Ręce (יָד jâḏ)

jednoslowo.com 2 dni temu

W ręce Twoje powierzam ducha mojego: Ty mnie wybawiłeś, Panie, Boże wierny! (Ps 31,6)

בְּיָדְךָ֮ אַפְקִ֪יד ר֫וּחִ֥י פָּדִ֖יתָה אוֹתִ֥י יְהוָ֗ה אֵ֣ל אֱמֶֽת׃

εἰς χεῖράς σου παραθήσομαι τὸ πνεῦμά μου·ἐλυτρώσω με, κύριε ὁ θεὸς τῆς ἀληθείας.

In manus tuas commendo spiritum meum; redemisti me, Domine, Deus veritatis.

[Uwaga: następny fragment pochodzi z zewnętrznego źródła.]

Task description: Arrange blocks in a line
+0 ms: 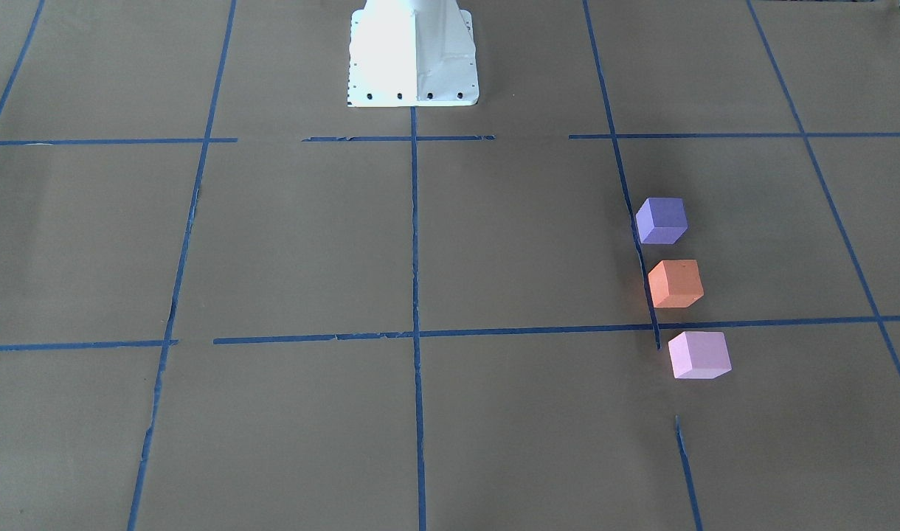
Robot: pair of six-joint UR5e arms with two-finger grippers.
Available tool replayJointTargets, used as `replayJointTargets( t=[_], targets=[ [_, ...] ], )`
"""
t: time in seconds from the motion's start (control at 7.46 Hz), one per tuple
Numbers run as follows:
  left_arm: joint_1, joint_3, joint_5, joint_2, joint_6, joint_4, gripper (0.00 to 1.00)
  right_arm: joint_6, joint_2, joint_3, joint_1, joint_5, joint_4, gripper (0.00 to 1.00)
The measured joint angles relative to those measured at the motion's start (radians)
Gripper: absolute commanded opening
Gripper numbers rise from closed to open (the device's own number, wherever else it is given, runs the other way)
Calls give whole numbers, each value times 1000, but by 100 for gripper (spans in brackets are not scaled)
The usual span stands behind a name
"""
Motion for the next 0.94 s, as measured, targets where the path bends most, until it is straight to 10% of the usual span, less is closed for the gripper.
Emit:
replayJointTargets(
  t=[0.94],
  targets=[
    [3,-8,12,-4,3,-5,100,0,0,0,0,0,1,100]
  ],
)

Ręce Boga to bezpieczne miejsce. Oczywiście to przenośnia, która ma pokazać, iż człowiek, który Jemu ufa jest po prostu w dobrych rękach, nie ważne z czym musi się zmierzyć w swoim ziemskim życiu. Św. Szczepan, który ufał Bogu do końca, zginął za wiarę w Jezusa, złożył swego ducha w ręce Boga, pewien, iż ma mieszkanie w Niebie. Otwarty na działanie Ducha Świętego z odwagą przemawiał broniąc wiary. Jest dla nas przykładem człowieka, który nie boi się śmierci, dla którego życie doczesne podporządkowane jest życiu wiecznemu, który wie w czyje ręce powierzył swój los.

Bóg nasze życie także bierze w swoje ręce, te ręce wyciąga ku nam. Robi to stale, zrobił to też w Betlejem, gdy przyszedł do nas jako małe Dziecko, bezbronne, kruche, delikatne, ale z otwartymi ramionami, wyciągniętymi rączkami. Bóg-Człowiek, to nasz Emmanuel, który fizycznie dotknął naszego człowieczeństwa, w rękach, którego jesteśmy naprawdę utuleni i bezpieczni, tak jak On maleńki, tulony i bezpieczny był w ramionach Maryi.